Dataset entries:
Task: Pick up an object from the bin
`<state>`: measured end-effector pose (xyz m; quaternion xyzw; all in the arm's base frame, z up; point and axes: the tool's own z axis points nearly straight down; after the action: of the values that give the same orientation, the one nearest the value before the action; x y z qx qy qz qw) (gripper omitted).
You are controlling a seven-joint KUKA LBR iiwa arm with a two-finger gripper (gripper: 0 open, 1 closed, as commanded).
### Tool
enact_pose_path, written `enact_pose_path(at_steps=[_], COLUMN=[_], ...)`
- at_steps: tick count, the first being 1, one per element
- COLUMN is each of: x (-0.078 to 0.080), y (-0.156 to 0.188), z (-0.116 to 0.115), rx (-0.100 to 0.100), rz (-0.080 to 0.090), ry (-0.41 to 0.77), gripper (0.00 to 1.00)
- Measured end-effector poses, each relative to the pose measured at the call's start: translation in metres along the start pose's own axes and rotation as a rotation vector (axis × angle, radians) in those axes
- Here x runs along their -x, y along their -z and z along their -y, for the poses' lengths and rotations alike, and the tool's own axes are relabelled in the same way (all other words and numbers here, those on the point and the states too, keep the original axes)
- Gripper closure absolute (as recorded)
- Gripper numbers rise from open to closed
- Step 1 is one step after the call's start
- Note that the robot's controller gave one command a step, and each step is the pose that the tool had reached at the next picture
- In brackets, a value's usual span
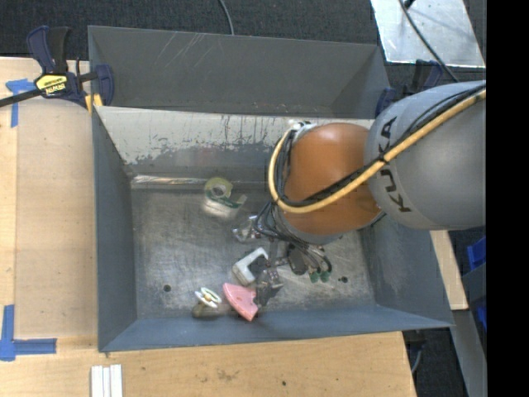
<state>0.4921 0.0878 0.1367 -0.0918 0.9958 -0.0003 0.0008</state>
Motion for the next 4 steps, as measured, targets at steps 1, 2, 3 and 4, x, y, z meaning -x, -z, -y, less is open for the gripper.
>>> enact_pose_path(at_steps=[1, 2, 3, 4], x=[-0.001, -0.001, -0.007, 0.004], y=[-0.049, -0.049, -0.013, 0.016], z=[0.04, 0.04, 0.039, 0.04], rx=[0.001, 0.001, 0.001, 0.0], rz=[0.0, 0.0, -0.003, 0.0], ry=[0.078, 0.077, 0.091, 0.066], gripper=[1.0, 1.0, 1.0, 1.0])
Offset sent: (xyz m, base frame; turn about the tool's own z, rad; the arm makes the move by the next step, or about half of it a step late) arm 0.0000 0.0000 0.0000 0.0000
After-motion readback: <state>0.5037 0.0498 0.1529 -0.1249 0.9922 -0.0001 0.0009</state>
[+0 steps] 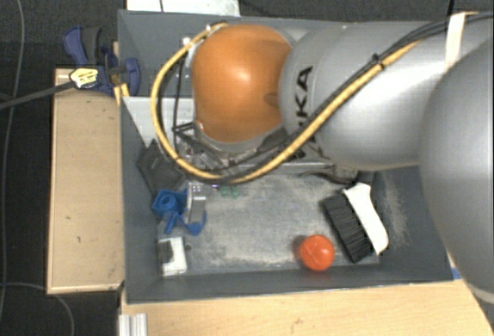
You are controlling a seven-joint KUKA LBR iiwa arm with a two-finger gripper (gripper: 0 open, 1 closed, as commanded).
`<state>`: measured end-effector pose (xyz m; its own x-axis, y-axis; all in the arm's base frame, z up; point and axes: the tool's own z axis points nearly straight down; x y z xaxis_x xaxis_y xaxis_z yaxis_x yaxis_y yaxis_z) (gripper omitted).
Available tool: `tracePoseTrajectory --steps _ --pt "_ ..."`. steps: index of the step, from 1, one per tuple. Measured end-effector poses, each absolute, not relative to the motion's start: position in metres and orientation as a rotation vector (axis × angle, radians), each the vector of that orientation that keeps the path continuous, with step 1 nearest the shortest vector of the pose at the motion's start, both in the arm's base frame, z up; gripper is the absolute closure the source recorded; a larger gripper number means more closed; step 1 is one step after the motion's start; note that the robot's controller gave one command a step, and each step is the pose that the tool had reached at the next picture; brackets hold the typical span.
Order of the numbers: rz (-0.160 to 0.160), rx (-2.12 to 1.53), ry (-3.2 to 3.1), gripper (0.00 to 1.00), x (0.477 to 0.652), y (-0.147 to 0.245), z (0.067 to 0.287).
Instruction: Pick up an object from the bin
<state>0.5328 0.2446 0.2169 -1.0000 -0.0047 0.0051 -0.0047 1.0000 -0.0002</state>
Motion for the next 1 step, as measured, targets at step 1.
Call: tracePoseTrajectory --steps 1 --pt "-0.003 -0.002 -3.144 0.00 0.5344 0.2431 0.2218"
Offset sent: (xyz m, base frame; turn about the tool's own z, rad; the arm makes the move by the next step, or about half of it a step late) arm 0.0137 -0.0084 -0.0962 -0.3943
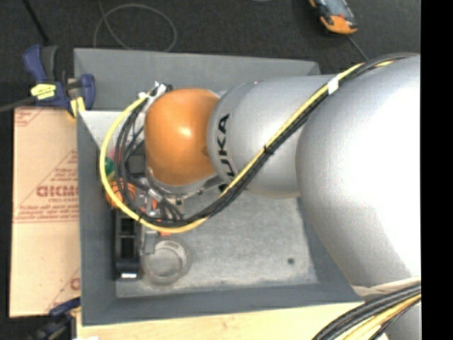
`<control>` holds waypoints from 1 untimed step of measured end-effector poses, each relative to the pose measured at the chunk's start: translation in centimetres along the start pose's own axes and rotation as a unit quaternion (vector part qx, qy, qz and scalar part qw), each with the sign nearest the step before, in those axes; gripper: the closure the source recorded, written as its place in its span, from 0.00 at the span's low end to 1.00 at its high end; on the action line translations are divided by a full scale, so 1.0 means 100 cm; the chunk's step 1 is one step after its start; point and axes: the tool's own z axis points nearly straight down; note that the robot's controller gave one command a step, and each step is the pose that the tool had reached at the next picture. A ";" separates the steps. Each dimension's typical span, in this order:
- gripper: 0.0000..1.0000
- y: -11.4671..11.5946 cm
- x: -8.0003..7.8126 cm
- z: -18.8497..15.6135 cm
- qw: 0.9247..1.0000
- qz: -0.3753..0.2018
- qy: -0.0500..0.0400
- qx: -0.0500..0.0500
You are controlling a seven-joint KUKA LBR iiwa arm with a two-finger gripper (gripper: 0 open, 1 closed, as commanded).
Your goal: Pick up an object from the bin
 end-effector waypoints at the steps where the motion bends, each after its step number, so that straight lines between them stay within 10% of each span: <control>1: 0.00 -0.001 -0.002 -0.005 1.000 0.002 -0.004 -0.001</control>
Offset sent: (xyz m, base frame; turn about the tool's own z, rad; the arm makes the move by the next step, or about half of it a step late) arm 0.0421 0.0130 -0.0734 0.2914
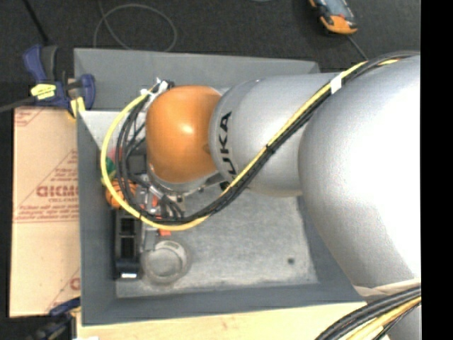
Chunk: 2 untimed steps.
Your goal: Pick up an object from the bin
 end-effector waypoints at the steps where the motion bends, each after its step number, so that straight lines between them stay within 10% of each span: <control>1: 0.00 0.010 -0.031 0.048 0.995 0.100 -0.004 -0.002; 2: 0.00 0.009 -0.035 0.059 0.991 0.134 -0.003 0.001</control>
Offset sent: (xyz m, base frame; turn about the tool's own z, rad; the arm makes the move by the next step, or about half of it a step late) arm 0.0328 0.0174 -0.0785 0.2781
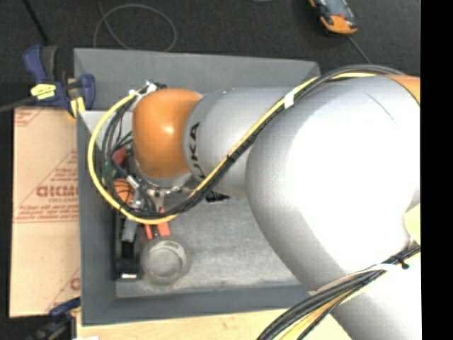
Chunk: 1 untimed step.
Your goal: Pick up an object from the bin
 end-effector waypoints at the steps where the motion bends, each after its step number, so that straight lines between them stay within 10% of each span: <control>1: 0.00 0.013 -0.020 0.004 0.997 0.071 0.016 0.011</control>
Offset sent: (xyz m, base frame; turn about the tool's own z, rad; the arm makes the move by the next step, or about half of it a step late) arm 0.0028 0.0050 -0.0200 0.2640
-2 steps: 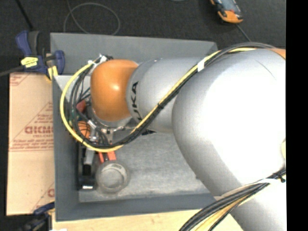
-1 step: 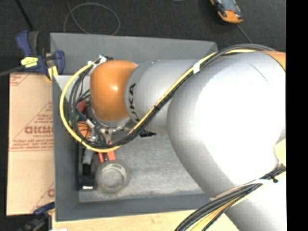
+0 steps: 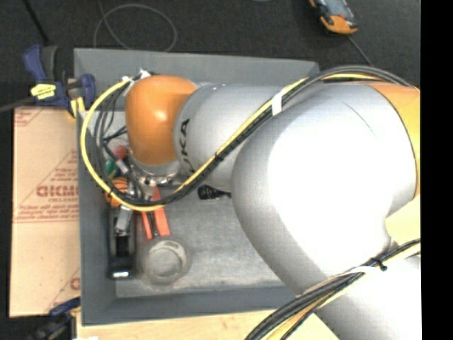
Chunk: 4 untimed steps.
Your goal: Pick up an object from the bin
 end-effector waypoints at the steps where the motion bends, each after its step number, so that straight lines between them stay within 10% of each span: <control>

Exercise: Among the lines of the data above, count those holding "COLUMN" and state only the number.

Completed task: 2